I don’t mean sorry in a genuine remorseful way but sorry in the sort of way that hopefully you will just accept I am sorry and forget to look any further into the reasoning for me being sorry in the first place.
When I was a child, I was taught by my parents that being sorry is something that is felt from within. It is a way of learning from mistakes by never making the same error again; it was normally about something I had never meant to do.
The sort of sorry I am displaying today, though, is the sorry I have learnt from watching politicians, celebrities and sportspersons (yes I am being politically correct – sorry) who apologise in public after being caught doing something they would rather have kept private and who wish to curtail any further questioning into their misdeeds.
He is facing questions over his personal and official relationship with a friend whom we are led to believe he met on numerous occasions during official visits over the past couple of years and in numerous cities around the world.

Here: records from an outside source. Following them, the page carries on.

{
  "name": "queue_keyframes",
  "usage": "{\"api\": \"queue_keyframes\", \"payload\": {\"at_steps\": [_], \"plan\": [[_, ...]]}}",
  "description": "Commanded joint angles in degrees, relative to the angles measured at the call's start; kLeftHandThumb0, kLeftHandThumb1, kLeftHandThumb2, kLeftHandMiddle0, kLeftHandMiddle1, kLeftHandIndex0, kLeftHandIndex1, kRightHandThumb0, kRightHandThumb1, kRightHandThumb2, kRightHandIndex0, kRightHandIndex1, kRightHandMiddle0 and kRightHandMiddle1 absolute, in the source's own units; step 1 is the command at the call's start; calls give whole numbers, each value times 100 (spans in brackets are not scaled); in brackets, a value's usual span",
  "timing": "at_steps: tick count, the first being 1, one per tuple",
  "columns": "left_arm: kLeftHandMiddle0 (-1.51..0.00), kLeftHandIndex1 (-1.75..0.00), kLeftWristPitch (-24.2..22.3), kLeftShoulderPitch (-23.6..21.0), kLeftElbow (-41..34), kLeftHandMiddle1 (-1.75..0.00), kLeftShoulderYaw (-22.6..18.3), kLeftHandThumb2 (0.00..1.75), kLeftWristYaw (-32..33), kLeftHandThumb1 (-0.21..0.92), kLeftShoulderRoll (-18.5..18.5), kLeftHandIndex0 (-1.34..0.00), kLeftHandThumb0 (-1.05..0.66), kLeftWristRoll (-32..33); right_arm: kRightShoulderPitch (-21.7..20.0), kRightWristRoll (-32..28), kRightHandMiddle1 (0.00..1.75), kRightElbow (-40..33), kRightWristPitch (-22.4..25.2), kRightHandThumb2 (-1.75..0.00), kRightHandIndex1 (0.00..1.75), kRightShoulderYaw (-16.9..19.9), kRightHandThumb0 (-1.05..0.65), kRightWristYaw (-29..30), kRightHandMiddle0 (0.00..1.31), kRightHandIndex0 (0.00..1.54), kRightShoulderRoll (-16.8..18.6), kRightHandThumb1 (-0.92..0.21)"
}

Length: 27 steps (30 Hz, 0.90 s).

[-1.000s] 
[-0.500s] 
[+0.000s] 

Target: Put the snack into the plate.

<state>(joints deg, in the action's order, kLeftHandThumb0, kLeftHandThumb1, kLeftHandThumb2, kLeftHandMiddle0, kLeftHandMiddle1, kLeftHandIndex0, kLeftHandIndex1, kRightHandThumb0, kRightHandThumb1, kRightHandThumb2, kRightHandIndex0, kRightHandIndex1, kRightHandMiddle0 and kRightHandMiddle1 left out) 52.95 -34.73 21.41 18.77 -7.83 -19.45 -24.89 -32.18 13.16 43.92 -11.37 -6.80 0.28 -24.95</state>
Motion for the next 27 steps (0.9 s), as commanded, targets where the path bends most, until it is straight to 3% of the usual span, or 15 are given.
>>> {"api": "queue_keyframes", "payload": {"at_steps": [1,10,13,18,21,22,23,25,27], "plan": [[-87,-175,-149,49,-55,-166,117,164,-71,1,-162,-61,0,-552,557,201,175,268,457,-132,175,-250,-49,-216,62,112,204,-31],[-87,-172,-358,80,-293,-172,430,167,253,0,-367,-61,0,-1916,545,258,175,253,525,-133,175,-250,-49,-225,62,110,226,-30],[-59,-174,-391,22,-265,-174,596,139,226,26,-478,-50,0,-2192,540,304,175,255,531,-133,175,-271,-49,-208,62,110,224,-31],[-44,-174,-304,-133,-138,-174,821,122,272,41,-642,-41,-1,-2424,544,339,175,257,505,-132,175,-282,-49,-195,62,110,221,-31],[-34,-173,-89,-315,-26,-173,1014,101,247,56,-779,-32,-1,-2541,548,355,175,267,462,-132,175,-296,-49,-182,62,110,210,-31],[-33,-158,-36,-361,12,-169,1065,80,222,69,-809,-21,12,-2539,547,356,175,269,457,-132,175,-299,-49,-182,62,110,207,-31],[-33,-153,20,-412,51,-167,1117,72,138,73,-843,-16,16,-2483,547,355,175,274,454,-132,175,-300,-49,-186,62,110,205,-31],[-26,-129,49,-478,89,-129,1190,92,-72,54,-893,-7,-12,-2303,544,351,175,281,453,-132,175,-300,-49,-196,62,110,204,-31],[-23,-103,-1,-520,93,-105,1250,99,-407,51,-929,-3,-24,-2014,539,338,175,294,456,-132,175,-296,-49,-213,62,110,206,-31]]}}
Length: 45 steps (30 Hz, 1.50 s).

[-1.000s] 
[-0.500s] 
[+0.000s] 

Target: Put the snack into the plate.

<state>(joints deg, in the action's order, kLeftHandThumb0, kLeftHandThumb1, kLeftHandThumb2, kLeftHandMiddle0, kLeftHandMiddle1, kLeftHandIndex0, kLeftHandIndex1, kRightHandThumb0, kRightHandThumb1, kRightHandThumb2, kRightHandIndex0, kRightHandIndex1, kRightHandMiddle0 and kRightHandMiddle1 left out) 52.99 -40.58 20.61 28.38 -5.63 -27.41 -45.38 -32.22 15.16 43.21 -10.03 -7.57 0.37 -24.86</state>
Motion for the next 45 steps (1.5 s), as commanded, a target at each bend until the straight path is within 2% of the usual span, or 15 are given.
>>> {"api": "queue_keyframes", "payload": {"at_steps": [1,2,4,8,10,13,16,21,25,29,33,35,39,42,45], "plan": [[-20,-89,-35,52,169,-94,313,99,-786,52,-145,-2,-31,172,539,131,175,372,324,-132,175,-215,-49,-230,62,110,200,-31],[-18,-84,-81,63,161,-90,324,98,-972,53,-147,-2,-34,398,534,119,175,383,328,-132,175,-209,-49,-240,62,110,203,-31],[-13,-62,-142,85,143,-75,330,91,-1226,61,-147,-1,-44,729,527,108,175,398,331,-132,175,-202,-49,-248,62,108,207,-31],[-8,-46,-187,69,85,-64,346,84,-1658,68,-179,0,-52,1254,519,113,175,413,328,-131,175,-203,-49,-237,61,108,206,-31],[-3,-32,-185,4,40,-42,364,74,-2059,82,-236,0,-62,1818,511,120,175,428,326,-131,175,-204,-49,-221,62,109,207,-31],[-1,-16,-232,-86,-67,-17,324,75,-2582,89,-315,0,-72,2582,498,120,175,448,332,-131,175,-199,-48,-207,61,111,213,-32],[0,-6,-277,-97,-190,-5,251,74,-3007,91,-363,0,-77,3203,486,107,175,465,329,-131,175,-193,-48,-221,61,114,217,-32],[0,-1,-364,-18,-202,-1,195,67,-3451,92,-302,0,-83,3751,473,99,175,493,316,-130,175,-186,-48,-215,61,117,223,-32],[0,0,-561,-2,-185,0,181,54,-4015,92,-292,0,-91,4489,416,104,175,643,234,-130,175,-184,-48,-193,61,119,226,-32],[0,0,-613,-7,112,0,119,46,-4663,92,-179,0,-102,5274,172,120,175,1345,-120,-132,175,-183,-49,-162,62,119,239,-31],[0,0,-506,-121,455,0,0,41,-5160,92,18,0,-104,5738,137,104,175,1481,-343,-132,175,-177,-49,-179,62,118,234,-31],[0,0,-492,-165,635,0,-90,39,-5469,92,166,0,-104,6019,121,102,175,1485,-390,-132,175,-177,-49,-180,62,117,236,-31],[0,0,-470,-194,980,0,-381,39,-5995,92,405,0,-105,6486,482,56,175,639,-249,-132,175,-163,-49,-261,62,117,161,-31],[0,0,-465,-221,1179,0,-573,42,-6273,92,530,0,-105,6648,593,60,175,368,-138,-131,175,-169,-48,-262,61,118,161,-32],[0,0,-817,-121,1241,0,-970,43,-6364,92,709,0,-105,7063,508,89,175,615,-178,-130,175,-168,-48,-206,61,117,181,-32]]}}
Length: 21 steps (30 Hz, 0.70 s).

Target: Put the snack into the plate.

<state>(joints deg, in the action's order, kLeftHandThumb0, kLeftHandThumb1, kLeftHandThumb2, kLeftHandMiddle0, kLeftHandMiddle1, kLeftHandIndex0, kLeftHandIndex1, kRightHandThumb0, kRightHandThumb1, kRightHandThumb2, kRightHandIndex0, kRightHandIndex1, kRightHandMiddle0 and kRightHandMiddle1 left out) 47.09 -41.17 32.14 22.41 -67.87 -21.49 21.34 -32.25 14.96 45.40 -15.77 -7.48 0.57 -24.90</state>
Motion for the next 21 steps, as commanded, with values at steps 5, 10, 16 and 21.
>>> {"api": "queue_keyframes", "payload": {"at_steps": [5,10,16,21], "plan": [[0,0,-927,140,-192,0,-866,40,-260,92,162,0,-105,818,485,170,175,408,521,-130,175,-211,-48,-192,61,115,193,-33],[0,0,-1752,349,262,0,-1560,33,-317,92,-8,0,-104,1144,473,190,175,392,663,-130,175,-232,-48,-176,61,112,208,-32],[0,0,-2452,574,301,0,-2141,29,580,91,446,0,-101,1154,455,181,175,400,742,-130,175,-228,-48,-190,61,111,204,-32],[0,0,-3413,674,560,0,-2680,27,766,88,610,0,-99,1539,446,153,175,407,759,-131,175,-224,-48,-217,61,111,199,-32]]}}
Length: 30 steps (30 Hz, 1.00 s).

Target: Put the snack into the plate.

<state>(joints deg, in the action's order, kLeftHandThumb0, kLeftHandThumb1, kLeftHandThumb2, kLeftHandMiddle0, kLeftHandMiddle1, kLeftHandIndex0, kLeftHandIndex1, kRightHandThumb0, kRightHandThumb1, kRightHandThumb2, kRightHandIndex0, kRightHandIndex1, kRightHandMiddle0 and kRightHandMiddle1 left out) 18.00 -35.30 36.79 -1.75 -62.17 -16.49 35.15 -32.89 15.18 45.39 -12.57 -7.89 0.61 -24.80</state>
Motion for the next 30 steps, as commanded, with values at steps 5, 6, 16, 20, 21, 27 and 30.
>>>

The friend was best man at Dr Fox’s wedding and has been present at meetings both in the Defence Ministry and abroad – despite the fact the friend has no official role or position in government.
Whichever way you look at the situation, Dr Fox is, at best, either guilty of complete naivety or abuse of the long standing ministerial code. Being a seasoned politician, it is hard to believe it is the former.
The question also arises of possible breaches to national security. What exactly has been discussed in the unauthorised presence of Dr Fox’s friend? Also, who paid the overseas travel and living expenses of said friend?
All legitimate questions which could have been easily answered but instead the minister decided to create a smokescreen relying on the old ‘sorry’ technique in the hope of demonstrating his public remorse to his colleagues in parliament and thereby saving his career.
Being a free democratic society, our members of the press have decided that ‘sorry’ in this case was not the hardest word and they have been digging even deeper hoping to uncover the ‘truth’.
Now we have questions concerning the government’s own complicity, for it is unlikely that no security or civil service eyebrows had been raised to stretching point over the unorthodox travelling companion of such a high ranking government minister.
Dr Fox is now forced to face the internal inquiry by senior civil servants who will report direct to the prime minister.
What is potentially much more embarrassing to all parties, however, is that investigative press hounds are seeking the answer to the most intriguing question of all: just how ‘best’ is the minister’s best man?
It seems there are now many others who could end up using the ‘s’ word over the next few weeks.
Perhaps they too, should have listened to their parents!!